# What the exercise asks
Restate each of the lines below word for word and drop every picture.

--- Material provided Enclosed Below ---

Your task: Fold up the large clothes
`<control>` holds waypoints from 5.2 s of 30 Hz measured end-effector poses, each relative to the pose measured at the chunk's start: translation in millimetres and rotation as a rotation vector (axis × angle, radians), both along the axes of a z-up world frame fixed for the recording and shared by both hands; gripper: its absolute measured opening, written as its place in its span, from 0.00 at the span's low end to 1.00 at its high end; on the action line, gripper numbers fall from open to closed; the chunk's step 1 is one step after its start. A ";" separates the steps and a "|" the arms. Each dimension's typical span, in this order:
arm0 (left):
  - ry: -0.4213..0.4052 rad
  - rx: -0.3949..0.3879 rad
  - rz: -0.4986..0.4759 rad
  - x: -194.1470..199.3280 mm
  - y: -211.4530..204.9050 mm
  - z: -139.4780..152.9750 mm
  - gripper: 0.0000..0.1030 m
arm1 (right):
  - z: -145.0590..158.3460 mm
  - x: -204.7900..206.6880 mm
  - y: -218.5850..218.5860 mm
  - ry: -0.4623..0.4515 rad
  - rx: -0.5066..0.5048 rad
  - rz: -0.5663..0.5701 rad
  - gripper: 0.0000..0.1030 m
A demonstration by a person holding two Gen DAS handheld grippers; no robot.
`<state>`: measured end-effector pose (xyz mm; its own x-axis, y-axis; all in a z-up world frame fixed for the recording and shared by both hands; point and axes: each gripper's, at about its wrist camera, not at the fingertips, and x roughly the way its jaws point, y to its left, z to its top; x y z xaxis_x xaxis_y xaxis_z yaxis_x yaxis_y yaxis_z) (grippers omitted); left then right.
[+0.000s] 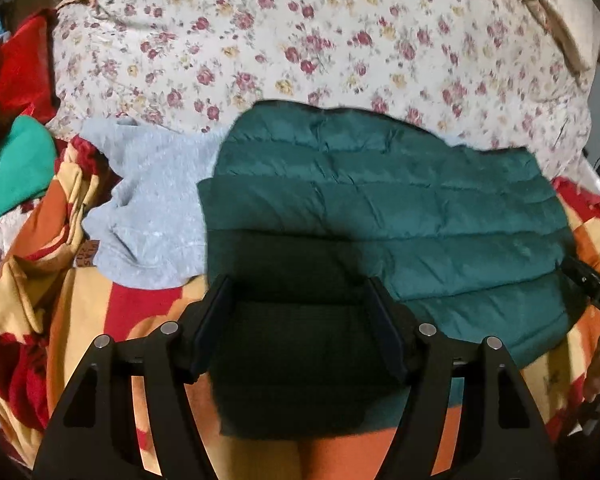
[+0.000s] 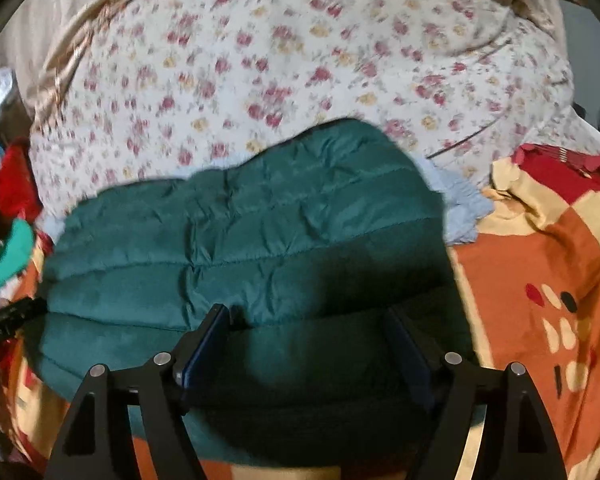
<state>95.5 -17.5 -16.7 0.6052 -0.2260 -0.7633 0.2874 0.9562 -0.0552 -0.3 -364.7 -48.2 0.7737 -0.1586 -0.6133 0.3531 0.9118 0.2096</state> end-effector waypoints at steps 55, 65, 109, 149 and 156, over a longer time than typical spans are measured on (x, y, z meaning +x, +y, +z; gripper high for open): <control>0.222 -0.287 0.024 68.5 60.3 -27.0 0.79 | -62.1 36.4 -115.1 0.076 0.604 0.134 0.93; 0.319 -0.451 -0.220 73.0 18.4 -18.0 0.48 | -32.6 52.5 -96.2 0.036 0.557 0.221 0.40; 0.135 -0.141 -0.083 6.6 17.2 -11.5 0.53 | -33.2 -12.6 -84.2 0.018 0.563 0.197 0.49; -0.436 0.102 0.294 -84.7 62.4 80.4 0.81 | 51.2 -67.2 -47.9 -0.082 0.112 -0.116 0.69; -0.522 0.108 0.283 -149.4 46.8 103.8 0.87 | 76.7 -98.4 34.1 -0.091 -0.016 0.034 0.69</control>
<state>-53.9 29.4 87.1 0.9314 0.0612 -0.3589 -0.0164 0.9918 0.1266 -98.7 -330.6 28.5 0.8313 -0.1404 -0.5377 0.3018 0.9265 0.2246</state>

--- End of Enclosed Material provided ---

# Solved problem
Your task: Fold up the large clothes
`<control>` holds waypoints from 5.2 s of 30 Hz measured end-effector poses, each relative to the pose measured at the chunk's start: translation in millimetres and rotation as a rotation vector (axis × angle, radians), both along the axes of a z-up world frame fixed for the recording and shared by both hands; gripper: its absolute measured opening, written as its place in its span, from 0.00 at the span's low end to 1.00 at its high end; on the action line, gripper numbers fall from open to closed; the chunk's step 1 is one step after its start. A ";" separates the steps and a "|" the arms. Each dimension's typical span, in this order:
arm0 (left):
  - ry: -0.4213..0.4052 rad
  - rx: -0.3949..0.3879 rad
  - rz: -0.4986..0.4759 rad
  - x: -194.1470..199.3280 mm
  - y: -211.4530..204.9050 mm
  - z: -139.4780..152.9750 mm
  - gripper: 0.0000..0.1030 m
arm1 (right):
  - z: -145.0590..158.3460 mm
  - x: -204.7900..206.6880 mm
  - y: -218.5850..218.5860 mm
  - ry: -0.4623..0.4515 rad
  - rx: -0.5066..0.5048 rad
  - rz: -0.5663..0.5701 rad
  - gripper: 0.0000..0.1030 m
A demonstration by a person holding two Gen DAS handheld grippers; no robot.
`<state>`: measured end-effector pose (xyz mm; its own x-axis, y-axis; all in a z-up world frame fixed for the recording and shared by both hands; point and axes: each gripper's, at about its wrist camera, not at the fingertips, and x roughly the way its jaws point, y to its left, z to its top; x y z xaxis_x xaxis_y xaxis_z yaxis_x yaxis_y yaxis_z) (grippers omitted); left then right.
[+0.000s] 
[+0.000s] 
<state>95.5 -17.5 -16.7 0.6052 -0.2260 -0.7633 0.2874 0.9562 -0.0552 -0.3 -364.7 -48.2 0.7737 -0.1586 -0.6133 0.3531 0.9118 0.2096</state> end-effector waypoints at steps 55, 65, 109, 149 and 156, over a longer time than typical spans are measured on (x, y, z meaning +x, +y, +z; gripper high for open): <control>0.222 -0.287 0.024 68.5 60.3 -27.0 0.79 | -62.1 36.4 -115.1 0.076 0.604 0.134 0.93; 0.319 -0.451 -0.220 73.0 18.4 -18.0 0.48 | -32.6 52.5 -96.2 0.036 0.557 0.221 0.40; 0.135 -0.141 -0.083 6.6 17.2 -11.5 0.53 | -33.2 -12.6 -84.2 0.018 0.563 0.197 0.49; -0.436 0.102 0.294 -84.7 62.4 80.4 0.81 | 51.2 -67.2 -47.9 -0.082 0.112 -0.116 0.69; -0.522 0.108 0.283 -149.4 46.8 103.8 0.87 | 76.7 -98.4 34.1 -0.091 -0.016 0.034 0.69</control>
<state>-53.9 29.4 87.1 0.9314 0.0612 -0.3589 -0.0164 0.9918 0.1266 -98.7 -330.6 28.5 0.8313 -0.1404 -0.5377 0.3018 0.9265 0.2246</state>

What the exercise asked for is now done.